When he had awakened and asked her what was wrong, she’d told him she’d had a bad dream. His solution had been to make long, slow, passionate love to her. Not a bad distraction, she had to admit, but hardly the answer she needed.
It was depressing. After a lovely day of forgetting about the rest of the world, of drinking in the scenery and making love with Reilly, this black premonition had descended and ruined everything. She had spent the morning wondering about the meaning of it all. Why did her life path seem destined to collide with Reilly’s only to part? What did their karmas ultimately have in store for them?
Now, as they trudged west in ominous silence toward her farm, Jayne hooked her fingers through the bracelet again, and again felt that horrible shiver of anticipation. She didn’t know what. She didn’t know when.

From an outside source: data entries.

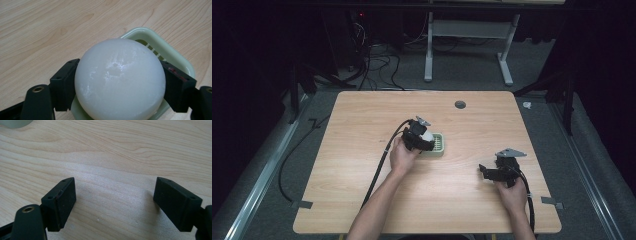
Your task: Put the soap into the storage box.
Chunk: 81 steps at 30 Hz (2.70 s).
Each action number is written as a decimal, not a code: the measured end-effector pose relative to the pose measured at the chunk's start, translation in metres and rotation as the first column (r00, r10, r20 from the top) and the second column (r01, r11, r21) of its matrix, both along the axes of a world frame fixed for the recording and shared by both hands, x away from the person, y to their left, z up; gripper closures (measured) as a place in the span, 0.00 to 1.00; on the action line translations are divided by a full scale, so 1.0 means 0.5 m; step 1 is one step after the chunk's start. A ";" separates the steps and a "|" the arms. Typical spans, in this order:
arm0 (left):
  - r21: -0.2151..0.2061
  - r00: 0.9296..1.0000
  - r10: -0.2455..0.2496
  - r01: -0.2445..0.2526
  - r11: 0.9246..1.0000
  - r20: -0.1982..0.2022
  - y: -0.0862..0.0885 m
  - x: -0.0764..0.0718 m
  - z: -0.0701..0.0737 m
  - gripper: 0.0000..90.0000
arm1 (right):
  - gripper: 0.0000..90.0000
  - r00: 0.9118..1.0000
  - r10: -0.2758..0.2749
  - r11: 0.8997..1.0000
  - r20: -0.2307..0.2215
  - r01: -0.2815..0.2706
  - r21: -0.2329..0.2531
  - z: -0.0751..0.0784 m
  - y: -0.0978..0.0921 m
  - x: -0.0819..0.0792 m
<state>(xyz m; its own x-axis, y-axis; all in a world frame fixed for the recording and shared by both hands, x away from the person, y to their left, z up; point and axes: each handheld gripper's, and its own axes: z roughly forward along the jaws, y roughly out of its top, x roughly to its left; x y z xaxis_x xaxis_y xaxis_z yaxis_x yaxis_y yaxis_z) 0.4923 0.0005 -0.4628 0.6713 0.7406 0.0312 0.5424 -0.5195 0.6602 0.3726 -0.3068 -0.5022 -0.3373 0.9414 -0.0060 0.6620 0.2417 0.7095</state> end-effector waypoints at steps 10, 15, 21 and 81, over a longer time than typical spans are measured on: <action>0.027 1.000 -0.002 0.002 1.000 0.005 -0.008 -0.001 -0.007 0.27 | 0.21 1.000 0.000 1.000 0.000 0.000 -0.003 0.000 0.000 0.000; 0.022 1.000 0.010 -0.010 1.000 -0.002 -0.007 0.001 -0.011 0.27 | 0.21 1.000 0.001 1.000 -0.001 -0.001 -0.001 0.000 0.000 0.000; 0.037 1.000 0.006 -0.006 0.999 -0.005 -0.010 0.000 -0.017 0.27 | 0.21 1.000 0.000 1.000 0.000 0.000 0.000 0.000 0.000 0.000; -0.114 0.997 0.035 -0.026 0.993 0.075 0.106 -0.062 0.094 0.22 | 0.21 1.000 0.001 1.000 0.000 -0.001 -0.003 0.000 0.001 0.000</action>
<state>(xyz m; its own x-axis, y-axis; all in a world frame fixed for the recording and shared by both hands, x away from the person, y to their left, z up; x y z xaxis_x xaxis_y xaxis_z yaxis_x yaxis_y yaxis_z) 0.4612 0.0537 -0.4160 0.6471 0.7624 -0.0036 0.5027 -0.4232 0.7538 0.3726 -0.3065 -0.5022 -0.3382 0.9410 -0.0091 0.6618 0.2447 0.7086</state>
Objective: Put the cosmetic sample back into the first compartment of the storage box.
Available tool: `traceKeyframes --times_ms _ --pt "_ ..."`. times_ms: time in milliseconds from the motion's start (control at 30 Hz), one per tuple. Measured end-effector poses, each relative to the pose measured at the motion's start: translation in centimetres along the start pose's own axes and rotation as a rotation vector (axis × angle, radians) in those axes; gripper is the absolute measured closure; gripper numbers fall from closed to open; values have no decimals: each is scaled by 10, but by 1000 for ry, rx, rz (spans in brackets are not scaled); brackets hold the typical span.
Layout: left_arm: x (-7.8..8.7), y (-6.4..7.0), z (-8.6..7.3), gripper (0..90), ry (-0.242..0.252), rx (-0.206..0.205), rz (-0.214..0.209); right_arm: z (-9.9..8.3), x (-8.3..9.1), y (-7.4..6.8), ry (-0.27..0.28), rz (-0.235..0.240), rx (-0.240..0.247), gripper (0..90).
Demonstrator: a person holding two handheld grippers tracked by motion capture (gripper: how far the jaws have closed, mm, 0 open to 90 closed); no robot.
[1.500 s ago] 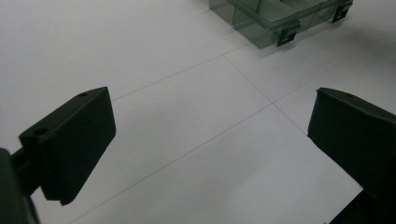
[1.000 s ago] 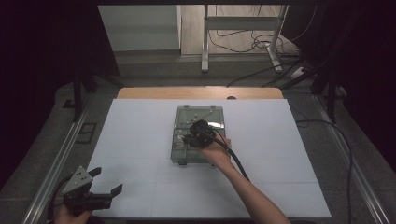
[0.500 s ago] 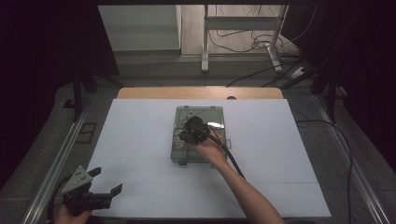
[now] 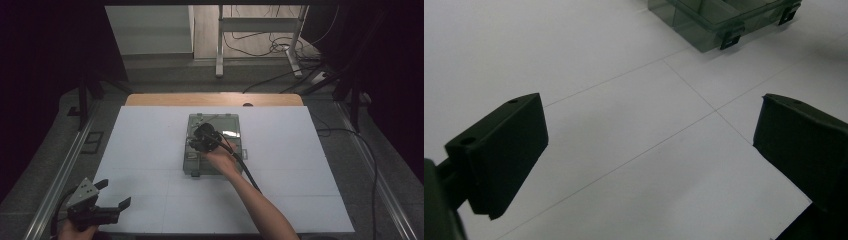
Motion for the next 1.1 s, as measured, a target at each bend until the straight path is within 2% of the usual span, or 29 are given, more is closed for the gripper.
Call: traceKeyframes --times_ms 133,367,633,900,1100 --pt "0 0 0 16 1 -1 0 -3 -5 0 -19 -12 9 799" --pt "0 0 0 16 -1 -5 0 -3 -2 -1 -26 -30 24 755" --pt "0 0 0 16 -1 -4 0 -6 3 -5 -39 -2 28 718" --pt "0 0 0 16 -1 -4 3 -10 15 -8 -18 65 6 639" --pt "0 1 0 16 -2 -2 1 -14 22 -10 -9 55 19 591"
Point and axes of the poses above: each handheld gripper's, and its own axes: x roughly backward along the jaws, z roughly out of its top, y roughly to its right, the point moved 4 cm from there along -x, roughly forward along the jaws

She didn’t know where. But something terrible was going to happen.
“That does it,” Reilly said, temper clipping his words apart. He stopped in his tracks, yanking his hat off and throwing it down on the ground in frustration.
Pinafore promptly sat down. Rowdy gave one aggravated bark, then dropped down on the ground and put his head on his paws.
Jayne pulled Jodhpur to a halt and turned wide eyes on Reilly. “What?”
“What?” He huffed an irritated sigh, his dark golden brows riding low over eyes that were as blue as the sky. He hitched his hands to the waistband of his jeans, hunching his shoulders aggressively. “You’ve been goin’ around all day twistin’ at that bloody chain, lookin’ like the end of the world was at hand. I want to know why. What’s goin’ on here, Jaynie?”